GRMN reported operating expenses reached 39.7 percent of revenues in the first quarter, up a whopping 360 basis points from the year earlier quarter.  Even as the negative effect of currency exchange rates resulted in flat sales, Garmin increased spending on advertising 13.5 percent and R&D by 10.2 percent. The company invested 18.1 percent of its revenue on R&D and 6.9 percent on advertising during the quarter, up 160 and 50 basis points respectively from the first quarter of 2014.   Legal expenses drove SG&A expenses up 10 percent to 16.9 percent of revenues, up 150 basis points from a year earlier. Inventory also grew 11.9 percent from a year earlier as the company prepared for several major product launches. Most of the increases took place at the company’s Fitness and Outdoor segments, where competition and consumer expectations are rising rapidly.

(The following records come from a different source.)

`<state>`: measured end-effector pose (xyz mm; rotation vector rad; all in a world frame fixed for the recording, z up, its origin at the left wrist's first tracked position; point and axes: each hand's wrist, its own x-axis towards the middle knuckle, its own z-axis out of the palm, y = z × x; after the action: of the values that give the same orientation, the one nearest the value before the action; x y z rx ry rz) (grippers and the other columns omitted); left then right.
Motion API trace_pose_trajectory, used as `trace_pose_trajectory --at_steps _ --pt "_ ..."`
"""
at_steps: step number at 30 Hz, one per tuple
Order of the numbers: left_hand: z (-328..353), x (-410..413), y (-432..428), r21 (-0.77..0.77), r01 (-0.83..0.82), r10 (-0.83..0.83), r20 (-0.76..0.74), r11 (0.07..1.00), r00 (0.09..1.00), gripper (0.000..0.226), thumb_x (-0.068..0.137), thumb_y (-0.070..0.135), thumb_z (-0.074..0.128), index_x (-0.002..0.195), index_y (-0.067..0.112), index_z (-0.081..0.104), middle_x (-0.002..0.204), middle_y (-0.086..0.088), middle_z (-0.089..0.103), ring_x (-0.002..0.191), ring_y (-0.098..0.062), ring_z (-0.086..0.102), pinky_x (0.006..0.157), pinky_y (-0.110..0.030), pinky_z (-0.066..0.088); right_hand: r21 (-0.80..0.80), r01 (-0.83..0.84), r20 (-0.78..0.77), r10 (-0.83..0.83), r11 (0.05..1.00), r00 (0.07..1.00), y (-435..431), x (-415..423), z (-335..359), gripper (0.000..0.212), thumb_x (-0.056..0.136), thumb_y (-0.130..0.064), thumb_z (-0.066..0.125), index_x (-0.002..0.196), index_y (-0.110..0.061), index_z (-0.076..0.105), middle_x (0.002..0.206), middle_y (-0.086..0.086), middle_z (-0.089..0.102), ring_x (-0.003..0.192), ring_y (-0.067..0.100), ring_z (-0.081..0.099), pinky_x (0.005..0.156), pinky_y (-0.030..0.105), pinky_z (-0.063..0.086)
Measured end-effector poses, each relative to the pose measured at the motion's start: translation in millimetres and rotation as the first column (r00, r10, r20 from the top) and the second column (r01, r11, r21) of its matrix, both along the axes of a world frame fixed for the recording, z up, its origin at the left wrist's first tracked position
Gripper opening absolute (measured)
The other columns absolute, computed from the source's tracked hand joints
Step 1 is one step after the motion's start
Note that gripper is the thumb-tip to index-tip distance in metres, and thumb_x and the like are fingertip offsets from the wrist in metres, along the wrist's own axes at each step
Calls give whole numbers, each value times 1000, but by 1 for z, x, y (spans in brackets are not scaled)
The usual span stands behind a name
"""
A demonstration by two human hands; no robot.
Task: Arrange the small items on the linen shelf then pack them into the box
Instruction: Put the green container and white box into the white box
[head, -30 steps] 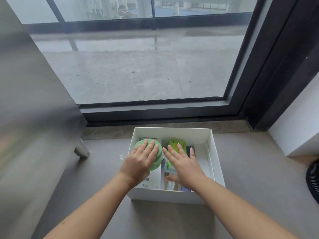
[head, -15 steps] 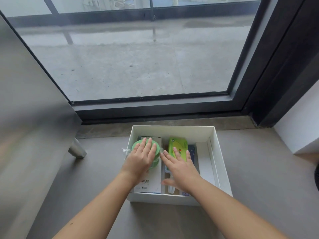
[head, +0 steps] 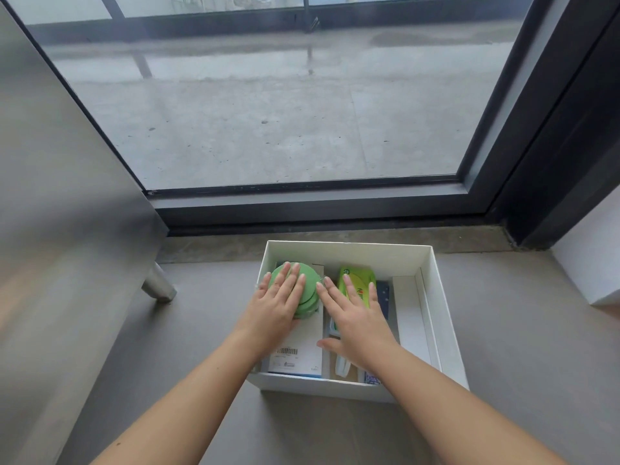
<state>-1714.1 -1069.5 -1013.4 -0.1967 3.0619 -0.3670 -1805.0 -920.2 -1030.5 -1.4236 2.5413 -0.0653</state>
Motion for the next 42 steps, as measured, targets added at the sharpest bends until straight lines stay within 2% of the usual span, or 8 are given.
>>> trace_pose_trajectory --at_steps 3,18,21,25,32,35,38,42 --pt "11 11 1 -14 -9 8 -93 1000 996 78 51 36 90 114 -1 64 123 -20 59 113 -35 56 85 -53 47 -10 -43 -39 43 999 998 -6 2 1 86 89 -56 45 146 -28 -13 155 -5 -16 141 27 -17 108 54 -13" --pt "8 40 0 143 -188 212 -172 972 962 67 64 26 83 120 -3 60 130 -21 53 118 -36 52 86 -58 44 -65 27 -49 -30 998 998 -49 6 -8 55 100 -43 23 144 -40 -9 155 -11 -13 142 27 -14 108 58 -8" --pt "6 39 -1 149 -197 217 -134 969 967 66 78 30 72 132 0 48 142 -19 38 130 -34 37 99 -57 31 -77 56 -49 -60 995 997 -55 3 -10 55 100 -43 23 144 -40 -10 155 -12 -13 142 27 -14 108 58 -8" --pt "-6 38 -5 110 -194 201 -61 975 978 63 99 39 24 142 12 -13 145 -3 -29 132 -24 -32 103 -44 -24 -84 83 -56 -88 993 995 -61 1 -10 56 100 -41 24 144 -39 -12 155 -11 -14 141 27 -16 108 58 -8" --pt "-8 39 -6 139 -197 206 -58 971 977 61 100 38 21 138 15 -19 143 0 -32 128 -22 -37 102 -42 -27 -85 101 -64 -107 991 992 -66 -1 -8 57 101 -39 24 144 -39 -13 155 -10 -15 141 27 -16 108 59 -9" --pt "-4 37 -5 157 -189 204 -86 969 975 64 98 35 36 145 9 3 150 -6 -13 137 -26 -17 109 -48 -11 -79 96 -72 -101 992 992 -66 -1 -8 57 100 -40 23 144 -38 -13 155 -10 -15 141 28 -17 107 59 -10" --pt "5 37 0 140 -142 163 -154 980 975 64 76 29 73 129 2 52 140 -16 43 129 -30 40 98 -55 36 -63 97 -75 -102 993 992 -66 -1 -6 60 99 -43 25 144 -36 -15 154 -9 -17 140 28 -19 107 58 -11" --pt "4 37 0 143 -129 159 -224 981 962 56 73 24 75 121 0 60 131 -17 54 120 -32 51 88 -56 44 -85 111 -48 -116 990 992 -54 4 -10 70 98 -41 30 134 -31 -29 152 -9 -24 139 26 -23 108 56 -12"
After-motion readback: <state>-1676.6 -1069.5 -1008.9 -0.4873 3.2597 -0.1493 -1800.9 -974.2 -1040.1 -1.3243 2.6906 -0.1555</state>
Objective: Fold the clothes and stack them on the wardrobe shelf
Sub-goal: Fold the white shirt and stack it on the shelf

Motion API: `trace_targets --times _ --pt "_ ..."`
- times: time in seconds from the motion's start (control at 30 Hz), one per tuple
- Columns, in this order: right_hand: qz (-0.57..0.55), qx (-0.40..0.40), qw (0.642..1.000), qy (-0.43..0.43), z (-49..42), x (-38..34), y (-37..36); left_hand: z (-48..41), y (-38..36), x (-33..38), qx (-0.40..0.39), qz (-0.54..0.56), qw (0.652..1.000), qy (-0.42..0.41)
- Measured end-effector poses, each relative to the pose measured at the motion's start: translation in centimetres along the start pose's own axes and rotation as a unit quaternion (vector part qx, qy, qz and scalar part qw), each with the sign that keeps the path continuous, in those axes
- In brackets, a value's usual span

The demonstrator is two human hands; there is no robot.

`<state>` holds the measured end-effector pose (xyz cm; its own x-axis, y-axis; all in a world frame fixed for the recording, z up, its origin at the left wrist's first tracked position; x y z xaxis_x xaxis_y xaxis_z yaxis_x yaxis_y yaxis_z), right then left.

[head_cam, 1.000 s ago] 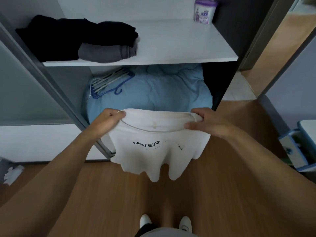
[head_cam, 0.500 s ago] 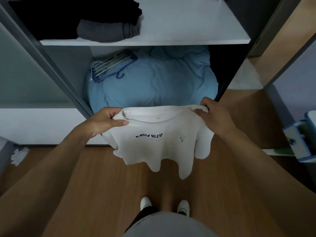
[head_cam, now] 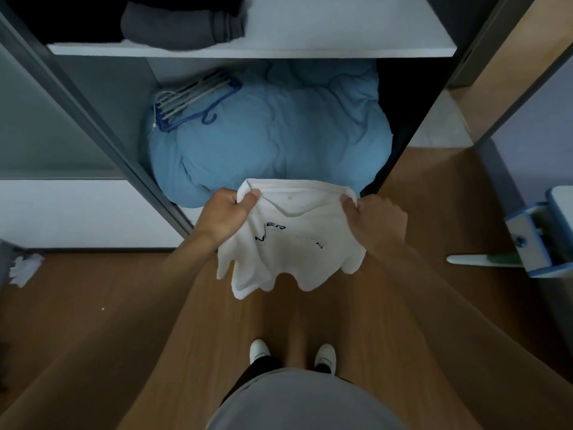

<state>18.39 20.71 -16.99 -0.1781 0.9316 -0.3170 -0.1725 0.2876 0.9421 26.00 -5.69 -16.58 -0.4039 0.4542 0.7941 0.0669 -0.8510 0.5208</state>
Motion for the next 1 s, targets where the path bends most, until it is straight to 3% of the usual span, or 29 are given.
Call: trace_targets --times 0.17,0.27,0.47,0.77,0.9,1.0 --pt "-0.12 -0.103 0.987 0.004 1.0 -1.2 -1.5 0.9 -3.4 0.7 -0.067 0.006 0.998 0.003" --pt "-0.209 -0.121 0.97 0.028 2.0 -2.2 -2.3 1.4 -5.1 1.1 -0.095 0.033 0.995 -0.004" --pt "-0.416 -0.169 0.894 -0.009 3.0 -4.0 -2.8 2.2 -7.1 2.3 -0.118 0.105 0.987 -0.02" --pt "-0.422 -0.217 0.876 0.084 4.3 -4.5 -2.5 3.1 -7.3 3.4 -0.167 0.141 0.976 -0.009" --pt "-0.38 -0.225 0.89 0.116 4.7 -4.1 -2.4 3.6 -6.9 3.1 -0.174 0.119 0.977 -0.04" --pt "-0.4 -0.23 0.878 0.128 5.2 -3.9 -2.0 3.5 -6.2 2.8 -0.214 0.101 0.969 -0.072"
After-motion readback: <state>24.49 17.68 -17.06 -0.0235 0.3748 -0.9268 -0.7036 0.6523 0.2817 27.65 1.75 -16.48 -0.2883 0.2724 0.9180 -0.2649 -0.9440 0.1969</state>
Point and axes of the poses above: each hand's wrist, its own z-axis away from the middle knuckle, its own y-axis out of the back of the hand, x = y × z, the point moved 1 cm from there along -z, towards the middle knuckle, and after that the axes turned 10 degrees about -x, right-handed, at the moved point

Executives said the elevated spending was within plan and likely to continue for the foreseeable future.

“The market is growing rapidly and we are in a mode of gaining market share, and so we are focused on that at the moment and taking advantage of the growth opportunity that's there,” said CFO Doug Boessen.

As an example, Boessen said Garmin will likely introduce wrist devices with optical heart sensors in the near future to close the gap with competitors that have introduced the technology in the last year. The technology is poised to quickly replace the heart rate monitors Garmin and other vendors use, which must be strapped to the users chest.

Fitness revenues up 31 percent, operating margins down 700 basis points

The Fitness segment posted revenue growth of 31 percent in the first quarter with contributions from activity trackers, its recently launched Forerunner 920XT watch and cycling products.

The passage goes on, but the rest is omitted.